Each one of us is aware that our style of speech changes depending on a wide range of variables such as the setting, the topic of discourse, the person we are interacting with, the purpose of the interaction, and so on. For instance, we tend to speak more slowly when conversing with foreigners, or use grammatically simple language with babies or children (babytalk). In other words, we accommodate to others by adjusting our communicational behaviour to the requisite roles that participants are assigned in a given context. Communication accommodation theory (CAT) is a theory of communication developed by Howard Giles, Donald Taylor and Richard Bouhris. It argues that “when people interact they adjust their speech, their vocal patterns and their gestures, to accommodate to others. It explores the various reasons why individuals emphasize or minimize the social differences between themselves and their interlocutors through verbal and nonverbal communication. This theory is concerned with the links between language, context and identity. There are two main accommodation processes described by this theory: convergence and divergence. Convergence refers to the strategies through which individuals adapt to each other’s communicative behaviors, in order to reduce these social differences. Meanwhile, divergence refers to the instances in which individuals accentuate the speech and non-verbal differences between themselves and their interlocutors. Sometimes when individuals try to engage in convergence they can also end up over-accommodating, and despite their good intentions their convergence can be seen as condescending. There are various examples of communication accommodation theory that we observe everyday in our day to day life. For example when we are speaking to the elderly we tend to change our speech and mannerism. We tend to speak in a softer tone and show respect through our speech and actions.
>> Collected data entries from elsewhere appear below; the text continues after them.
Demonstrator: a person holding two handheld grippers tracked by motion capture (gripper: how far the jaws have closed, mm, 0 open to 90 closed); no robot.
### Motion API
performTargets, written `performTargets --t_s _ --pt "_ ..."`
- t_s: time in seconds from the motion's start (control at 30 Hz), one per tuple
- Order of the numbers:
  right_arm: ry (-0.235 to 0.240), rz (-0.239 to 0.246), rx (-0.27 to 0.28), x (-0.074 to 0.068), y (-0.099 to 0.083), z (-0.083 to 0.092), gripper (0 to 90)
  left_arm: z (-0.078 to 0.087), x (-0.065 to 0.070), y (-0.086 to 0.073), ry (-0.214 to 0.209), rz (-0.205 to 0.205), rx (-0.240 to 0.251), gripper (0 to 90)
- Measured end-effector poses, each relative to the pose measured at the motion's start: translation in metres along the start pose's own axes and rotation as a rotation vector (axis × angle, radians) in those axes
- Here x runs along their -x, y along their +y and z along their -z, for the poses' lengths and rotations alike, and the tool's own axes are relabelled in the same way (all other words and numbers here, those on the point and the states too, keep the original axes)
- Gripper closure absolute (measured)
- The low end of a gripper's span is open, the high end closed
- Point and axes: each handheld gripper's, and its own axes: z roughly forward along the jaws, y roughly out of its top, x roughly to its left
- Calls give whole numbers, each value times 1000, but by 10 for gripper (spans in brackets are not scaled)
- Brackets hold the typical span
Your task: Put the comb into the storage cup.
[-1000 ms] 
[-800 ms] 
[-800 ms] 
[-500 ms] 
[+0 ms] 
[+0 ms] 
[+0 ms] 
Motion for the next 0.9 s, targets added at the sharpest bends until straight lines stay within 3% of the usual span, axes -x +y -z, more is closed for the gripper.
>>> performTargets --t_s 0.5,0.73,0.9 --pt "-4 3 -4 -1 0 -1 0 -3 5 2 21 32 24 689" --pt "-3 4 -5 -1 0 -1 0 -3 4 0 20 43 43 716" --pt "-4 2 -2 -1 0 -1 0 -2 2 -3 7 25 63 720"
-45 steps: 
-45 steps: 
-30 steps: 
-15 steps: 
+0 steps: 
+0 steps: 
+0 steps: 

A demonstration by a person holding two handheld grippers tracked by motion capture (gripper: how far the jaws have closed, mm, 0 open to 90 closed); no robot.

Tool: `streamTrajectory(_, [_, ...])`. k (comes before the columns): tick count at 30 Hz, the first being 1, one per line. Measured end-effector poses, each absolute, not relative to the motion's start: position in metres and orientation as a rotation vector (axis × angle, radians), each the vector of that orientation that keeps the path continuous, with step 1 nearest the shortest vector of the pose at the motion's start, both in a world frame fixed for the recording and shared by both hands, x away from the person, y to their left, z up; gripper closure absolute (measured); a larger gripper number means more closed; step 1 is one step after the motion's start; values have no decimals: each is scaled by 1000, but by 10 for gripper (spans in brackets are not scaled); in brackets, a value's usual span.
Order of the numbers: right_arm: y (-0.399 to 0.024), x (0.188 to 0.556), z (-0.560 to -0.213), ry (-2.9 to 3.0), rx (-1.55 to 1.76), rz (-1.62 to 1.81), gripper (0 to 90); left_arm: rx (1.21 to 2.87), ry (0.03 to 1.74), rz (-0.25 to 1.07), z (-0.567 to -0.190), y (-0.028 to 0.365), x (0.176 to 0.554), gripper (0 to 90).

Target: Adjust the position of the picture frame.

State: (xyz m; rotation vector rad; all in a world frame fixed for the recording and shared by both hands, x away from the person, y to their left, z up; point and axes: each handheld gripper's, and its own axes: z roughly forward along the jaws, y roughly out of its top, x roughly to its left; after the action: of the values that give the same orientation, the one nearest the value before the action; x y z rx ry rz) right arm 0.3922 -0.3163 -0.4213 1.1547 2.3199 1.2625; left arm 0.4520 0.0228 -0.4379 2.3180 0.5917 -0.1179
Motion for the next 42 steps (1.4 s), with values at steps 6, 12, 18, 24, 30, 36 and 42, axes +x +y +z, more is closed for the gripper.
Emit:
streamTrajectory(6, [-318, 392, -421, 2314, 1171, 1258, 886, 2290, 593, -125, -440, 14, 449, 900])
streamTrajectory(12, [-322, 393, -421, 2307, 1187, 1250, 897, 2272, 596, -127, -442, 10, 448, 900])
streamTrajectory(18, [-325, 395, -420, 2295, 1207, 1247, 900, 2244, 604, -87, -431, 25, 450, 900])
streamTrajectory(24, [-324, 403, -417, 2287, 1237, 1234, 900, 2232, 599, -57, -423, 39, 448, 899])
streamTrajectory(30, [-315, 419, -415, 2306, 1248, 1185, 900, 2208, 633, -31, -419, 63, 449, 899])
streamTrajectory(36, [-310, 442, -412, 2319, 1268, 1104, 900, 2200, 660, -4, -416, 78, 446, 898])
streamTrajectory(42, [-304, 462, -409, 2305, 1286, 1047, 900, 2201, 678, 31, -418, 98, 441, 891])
During our day, we tend to change and adapt in every situation like talking to the boss, talking to parents, talking to children we change in every situation. Researchers used this phenomenon to formulate a theory on how we can get people to trust us. They stated that we can just subtly copy the mannerisms, speech, actions of the person we are interacting with. On a subconscious level they tend to like and approve of us. Thus communication accommodation can be used to develop a better relation with other individuals. For example: http://youtu.be/Cc7quH-i_0w

The above link shows a video where Phoebe (of F.R.I.E.N.D.S) is trying to accommodate to Mike's parents on their first meet. Here, we can see that she has changed her typical American accent to a 'posh' accent. Communication Accommodation Theory does not only apply to one's way of speaking but it may also be applied to how one may dress.